TASK TO CARRY OUT:
Type out the data below in its entirety, exactly as given.
DATA BLOCK: Begin
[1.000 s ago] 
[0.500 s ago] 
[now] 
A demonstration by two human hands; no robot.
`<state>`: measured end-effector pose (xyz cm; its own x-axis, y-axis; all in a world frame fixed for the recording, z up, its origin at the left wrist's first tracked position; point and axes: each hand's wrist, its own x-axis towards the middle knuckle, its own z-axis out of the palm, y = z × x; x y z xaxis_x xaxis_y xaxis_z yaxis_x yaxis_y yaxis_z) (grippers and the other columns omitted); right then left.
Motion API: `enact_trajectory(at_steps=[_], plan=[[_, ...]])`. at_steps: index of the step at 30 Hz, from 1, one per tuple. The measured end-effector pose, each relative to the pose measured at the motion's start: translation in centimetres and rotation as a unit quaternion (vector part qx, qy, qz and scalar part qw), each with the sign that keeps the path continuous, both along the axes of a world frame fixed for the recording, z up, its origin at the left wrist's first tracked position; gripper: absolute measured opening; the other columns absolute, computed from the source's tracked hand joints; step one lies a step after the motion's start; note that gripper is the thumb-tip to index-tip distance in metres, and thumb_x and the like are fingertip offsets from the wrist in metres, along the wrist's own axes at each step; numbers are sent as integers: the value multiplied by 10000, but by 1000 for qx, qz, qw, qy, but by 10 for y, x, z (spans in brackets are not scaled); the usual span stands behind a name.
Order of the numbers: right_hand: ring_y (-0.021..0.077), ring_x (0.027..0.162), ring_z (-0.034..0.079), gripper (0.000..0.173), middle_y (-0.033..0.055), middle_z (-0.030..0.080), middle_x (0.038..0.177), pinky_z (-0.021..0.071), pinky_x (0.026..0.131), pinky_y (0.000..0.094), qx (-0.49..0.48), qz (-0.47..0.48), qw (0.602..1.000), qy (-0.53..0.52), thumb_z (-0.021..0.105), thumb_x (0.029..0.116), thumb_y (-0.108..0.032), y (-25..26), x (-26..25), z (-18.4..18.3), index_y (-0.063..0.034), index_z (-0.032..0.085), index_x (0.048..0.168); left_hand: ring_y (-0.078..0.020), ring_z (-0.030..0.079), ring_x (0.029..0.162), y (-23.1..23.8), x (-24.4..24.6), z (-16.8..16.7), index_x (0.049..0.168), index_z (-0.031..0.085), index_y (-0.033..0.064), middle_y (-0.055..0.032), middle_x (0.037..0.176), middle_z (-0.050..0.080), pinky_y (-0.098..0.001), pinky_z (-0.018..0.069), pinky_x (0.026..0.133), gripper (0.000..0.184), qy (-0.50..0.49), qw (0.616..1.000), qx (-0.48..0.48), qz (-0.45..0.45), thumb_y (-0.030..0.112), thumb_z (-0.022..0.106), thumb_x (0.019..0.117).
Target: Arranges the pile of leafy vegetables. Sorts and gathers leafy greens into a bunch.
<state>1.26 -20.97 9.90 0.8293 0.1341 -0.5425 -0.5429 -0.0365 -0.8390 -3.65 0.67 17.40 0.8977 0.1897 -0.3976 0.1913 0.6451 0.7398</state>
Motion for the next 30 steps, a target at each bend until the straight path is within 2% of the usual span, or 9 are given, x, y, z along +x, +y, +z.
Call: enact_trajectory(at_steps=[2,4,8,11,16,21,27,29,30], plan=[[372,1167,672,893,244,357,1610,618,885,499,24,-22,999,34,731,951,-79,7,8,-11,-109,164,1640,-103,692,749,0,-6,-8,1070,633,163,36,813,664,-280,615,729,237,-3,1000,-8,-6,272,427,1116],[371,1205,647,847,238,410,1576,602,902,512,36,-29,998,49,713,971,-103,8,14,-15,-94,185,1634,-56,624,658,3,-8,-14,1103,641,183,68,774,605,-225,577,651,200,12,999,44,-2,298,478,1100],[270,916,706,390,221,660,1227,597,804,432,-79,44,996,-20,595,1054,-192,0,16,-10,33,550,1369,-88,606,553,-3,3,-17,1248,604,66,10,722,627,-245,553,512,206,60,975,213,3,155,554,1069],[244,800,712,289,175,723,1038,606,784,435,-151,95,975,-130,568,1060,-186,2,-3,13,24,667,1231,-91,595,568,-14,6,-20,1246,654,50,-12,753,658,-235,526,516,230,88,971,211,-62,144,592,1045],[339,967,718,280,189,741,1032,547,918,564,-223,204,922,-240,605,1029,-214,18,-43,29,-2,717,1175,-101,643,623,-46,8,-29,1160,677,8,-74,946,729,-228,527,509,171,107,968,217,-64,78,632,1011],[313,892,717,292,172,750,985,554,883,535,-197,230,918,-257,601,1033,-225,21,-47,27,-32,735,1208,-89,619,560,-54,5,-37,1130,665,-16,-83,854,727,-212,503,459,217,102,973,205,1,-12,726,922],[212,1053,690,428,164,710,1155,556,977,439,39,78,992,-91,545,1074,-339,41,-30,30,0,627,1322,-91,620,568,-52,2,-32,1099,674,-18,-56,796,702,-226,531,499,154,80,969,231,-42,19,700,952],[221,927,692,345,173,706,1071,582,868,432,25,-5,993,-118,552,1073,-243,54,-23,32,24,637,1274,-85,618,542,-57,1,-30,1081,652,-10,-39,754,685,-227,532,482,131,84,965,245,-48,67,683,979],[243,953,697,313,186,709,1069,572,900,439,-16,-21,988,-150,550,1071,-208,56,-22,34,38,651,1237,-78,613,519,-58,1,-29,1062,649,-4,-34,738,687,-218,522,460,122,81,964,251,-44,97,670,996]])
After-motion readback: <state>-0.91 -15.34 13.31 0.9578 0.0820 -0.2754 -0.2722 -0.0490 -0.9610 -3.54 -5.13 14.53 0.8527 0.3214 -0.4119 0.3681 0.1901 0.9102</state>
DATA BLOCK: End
OUTPUT FOR THIS TASK:
[1.000 s ago] 
[0.500 s ago] 
[now] 
A demonstration by two human hands; no robot.
`<state>`: measured end-effector pose (xyz cm; its own x-axis, y-axis; all in a world frame fixed for the recording, z up, its origin at the left wrist's first tracked position; point and axes: each hand's wrist, its own x-axis towards the middle knuckle, its own z-axis out of the palm, y = z × x; x y z xaxis_x xaxis_y xaxis_z yaxis_x yaxis_y yaxis_z) (grippers and the other columns omitted); right then left.
Motion API: `enact_trajectory(at_steps=[_], plan=[[_, ...]])`. at_steps: index of the step at 30 Hz, from 1, one per tuple. The measured end-effector pose, each relative to the pose measured at the motion's start: translation in centimetres and rotation as a unit quaternion (vector part qx, qy, qz and scalar part qw), each with the sign that keeps the path continuous, both along the axes of a world frame fixed for the recording, z up, its origin at the left wrist's first tracked position; gripper: absolute measured opening; the other columns absolute, computed from the source's tracked hand joints; step one lies a step after the motion's start; note that gripper is the thumb-tip to index-tip distance in metres, and thumb_x and the like are fingertip offsets from the wrist in metres, along the wrist's own axes at each step; numbers are sent as integers: the value multiplied by 10000, but by 1000 for qx, qz, qw, qy, but by 10 for y, x, z (spans in brackets are not scaled); the usual span stands behind a name.
Order of the numbers: right_hand: ring_y (-0.021..0.077), ring_x (0.027..0.162), ring_z (-0.034..0.079), gripper (0.000..0.173), middle_y (-0.033..0.055), middle_z (-0.030..0.080), middle_x (0.038..0.177), pinky_z (-0.021..0.071), pinky_x (0.026..0.131), pinky_y (0.000..0.094), qx (-0.49..0.48), qz (-0.47..0.48), qw (0.602..1.000), qy (-0.53..0.52), thumb_z (-0.021..0.105), thumb_x (0.029..0.116), thumb_y (-0.108..0.032), y (-25..26), x (-26..25), z (-18.4..18.3), index_y (-0.063..0.034), index_z (-0.032..0.085), index_x (0.048..0.168); left_hand: ring_y (-0.078..0.020), ring_z (-0.030..0.079), ring_x (0.029..0.162), y (-23.1..23.8), x (-24.4..24.6), z (-16.8..16.7), index_x (0.049..0.168), index_z (-0.031..0.085), index_y (-0.033..0.064), middle_y (-0.055..0.032), middle_x (0.037..0.176), middle_z (-0.050..0.080), pinky_y (-0.098..0.001), pinky_z (-0.018..0.069), pinky_x (0.026..0.133), gripper (0.000..0.184), qy (-0.50..0.49), qw (0.616..1.000), qx (-0.48..0.48), qz (-0.45..0.45), thumb_y (-0.030..0.112), thumb_z (-0.022..0.106), thumb_x (0.019..0.117).
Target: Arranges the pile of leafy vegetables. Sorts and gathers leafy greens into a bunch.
<state>1.26 -20.97 9.90 0.8293 0.1341 -0.5425 -0.5429 -0.0365 -0.8390 -3.65 0.67 17.40 0.8977 0.1897 -0.3976 0.1913 0.6451 0.7398</state>
Motion for the next 30 steps, a target at each bend until the straight path is within 2% of the usual span, or 9 are given, x, y, z along +x, +y, +z.
Call: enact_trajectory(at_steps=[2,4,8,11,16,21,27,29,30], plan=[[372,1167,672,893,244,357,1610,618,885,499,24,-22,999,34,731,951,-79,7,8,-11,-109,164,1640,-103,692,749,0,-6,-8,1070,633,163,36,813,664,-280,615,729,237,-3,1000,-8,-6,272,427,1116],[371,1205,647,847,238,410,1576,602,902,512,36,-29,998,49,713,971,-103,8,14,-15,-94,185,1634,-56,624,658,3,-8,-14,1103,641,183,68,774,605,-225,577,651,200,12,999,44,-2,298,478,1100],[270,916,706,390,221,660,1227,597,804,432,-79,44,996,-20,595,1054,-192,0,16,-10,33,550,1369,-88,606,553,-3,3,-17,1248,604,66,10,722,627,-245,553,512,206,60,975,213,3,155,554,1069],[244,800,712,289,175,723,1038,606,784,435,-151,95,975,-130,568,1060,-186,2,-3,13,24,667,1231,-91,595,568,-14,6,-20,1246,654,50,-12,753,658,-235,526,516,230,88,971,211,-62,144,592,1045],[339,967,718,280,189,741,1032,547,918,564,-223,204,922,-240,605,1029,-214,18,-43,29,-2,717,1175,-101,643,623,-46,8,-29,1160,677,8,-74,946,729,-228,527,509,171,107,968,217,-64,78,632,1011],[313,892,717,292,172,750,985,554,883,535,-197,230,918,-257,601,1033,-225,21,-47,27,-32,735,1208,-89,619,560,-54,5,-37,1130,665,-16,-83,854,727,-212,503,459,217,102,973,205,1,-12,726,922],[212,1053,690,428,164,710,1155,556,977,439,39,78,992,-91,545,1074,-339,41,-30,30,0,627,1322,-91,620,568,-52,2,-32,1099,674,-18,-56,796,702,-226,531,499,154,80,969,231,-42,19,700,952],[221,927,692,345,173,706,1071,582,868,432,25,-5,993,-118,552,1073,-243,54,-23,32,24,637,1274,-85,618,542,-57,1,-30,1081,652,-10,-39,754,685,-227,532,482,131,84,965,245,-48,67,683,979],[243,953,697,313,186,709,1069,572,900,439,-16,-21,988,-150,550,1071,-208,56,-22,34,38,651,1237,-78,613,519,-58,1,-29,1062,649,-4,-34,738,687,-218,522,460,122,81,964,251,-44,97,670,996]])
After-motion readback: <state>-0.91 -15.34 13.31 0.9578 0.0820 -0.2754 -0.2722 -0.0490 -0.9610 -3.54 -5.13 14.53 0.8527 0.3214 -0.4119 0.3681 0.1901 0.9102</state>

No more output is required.